TRIBUNNEWS.COM - Wisatawan ke Jepang mengeluhkan kurangnya tempat sampah di tempat umum, termasuk di stasiun kereta di Jepang.
Kondisi tersebut membuat mereka merasa tidak nyaman dan menjadi perhatian serius selama perjalanan wisata mereka ke Jepang.
Informasi ini didapat dari temuan hasil survei yang dilakukan Pemerintah Jepang, baru-baru ini.
Foto yang diambil pada bulan Februari 2018 menunjukkan tempat sampah yang meluap di Tokyo. (Kyodo) ==Kyodo
Menurut Badan Pariwisata Jepang, keluhan ini disampaikan oleh 21,9 persen dari lebih dari 4.000 wisatawan asing ke Jepang yang mereka survei di lima bandara utama di Jepang.
Soal ketersediaan bak sampah ini menjadi perhatian utama mereka.
Survei tersebut diajukan kepada para responden sebelum mereka meninggalkan Jepang melalui Bandara New Chitose, Bandara Narita, Bandara Haneda, Kansai, dan Bandara Fukuoka selama bulan Desember 2024 hingga Januari 2025.
Meskipun angka tersebut meningkat sekitar 8 poin persentase dari tahun sebelumnya, banyak responden mengatakan bahwa setelah gagal membuang sampah, mereka harus membawanya kembali ke akomodasi mereka.
Jepang di masa lalu menyediakan lebih banyak tempat sampah di tempat-tempat umum.
Namun beberapa tahun ini banyak tempat sampah yang ditarik karena pertimbangan keselamatan publik setelah serangan teror di negara tersebut.
Misalnya, serangan gas sarin kereta bawah tanah Tokyo tahun 1995, dan di luar negeri, termasuk pengeboman kereta Madrid tahun 2004, menurut para ahli.
Dengan hilangnya sebagian besar tempat sampah di tempat umum, kebiasaan membuang sampah sembarangan di tempat wisata telah menjadi masalah publik yang serius di Jepang.
Yohei Takemura, CEO Forcetec Inc., yang memasang tempat sampah bertenaga surya yang dapat memadatkan sampah di tempat umum, mengatakan destinasi wisata populer seperti New York dan Paris masing-masing memiliki sekitar 30.000 tempat sampah umum.

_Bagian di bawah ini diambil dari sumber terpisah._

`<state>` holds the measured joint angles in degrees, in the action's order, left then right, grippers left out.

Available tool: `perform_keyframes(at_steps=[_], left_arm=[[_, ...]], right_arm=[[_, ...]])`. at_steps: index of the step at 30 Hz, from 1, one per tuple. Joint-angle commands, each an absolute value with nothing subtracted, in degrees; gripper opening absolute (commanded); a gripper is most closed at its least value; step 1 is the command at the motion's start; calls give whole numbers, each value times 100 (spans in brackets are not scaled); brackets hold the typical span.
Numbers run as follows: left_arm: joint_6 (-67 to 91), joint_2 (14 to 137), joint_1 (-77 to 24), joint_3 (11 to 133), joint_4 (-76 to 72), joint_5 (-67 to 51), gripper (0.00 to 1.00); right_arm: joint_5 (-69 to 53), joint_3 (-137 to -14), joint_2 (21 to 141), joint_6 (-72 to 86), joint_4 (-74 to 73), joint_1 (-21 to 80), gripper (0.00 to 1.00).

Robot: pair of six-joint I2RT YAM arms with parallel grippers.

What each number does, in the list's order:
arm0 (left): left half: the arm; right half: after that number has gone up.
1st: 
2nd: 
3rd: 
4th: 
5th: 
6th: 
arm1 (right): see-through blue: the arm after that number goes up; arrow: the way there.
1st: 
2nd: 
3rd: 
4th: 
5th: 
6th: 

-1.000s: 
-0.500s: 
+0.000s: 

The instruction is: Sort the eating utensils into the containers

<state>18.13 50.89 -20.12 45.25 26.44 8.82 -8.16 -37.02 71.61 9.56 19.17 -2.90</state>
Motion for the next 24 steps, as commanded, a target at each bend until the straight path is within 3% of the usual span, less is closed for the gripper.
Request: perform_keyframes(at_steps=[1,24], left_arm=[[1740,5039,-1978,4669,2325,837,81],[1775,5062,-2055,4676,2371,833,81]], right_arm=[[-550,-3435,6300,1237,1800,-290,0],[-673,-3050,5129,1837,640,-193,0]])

Sementara tempat sampah yang dipasang dan dirawat oleh sektor publik telah menghilang di Tokyo, ada tempat sampah yang dipasang dan dirawat oleh sektor swasta, kata Takemura.
Pada ketidaknyamanan lainnya, 15,2 persen melaporkan masalah komunikasi, seperti ketidakmampuan staf di restoran dan fasilitas lain untuk berbicara bahasa Inggris, sementara 13,1 persen menunjuk pada kepadatan di tempat-tempat seperti tempat wisata.
Para wisatawan asing juga mengeluhkan prosedur imigrasi dan waktu tunggu yang lama di bandara dalam survei ini.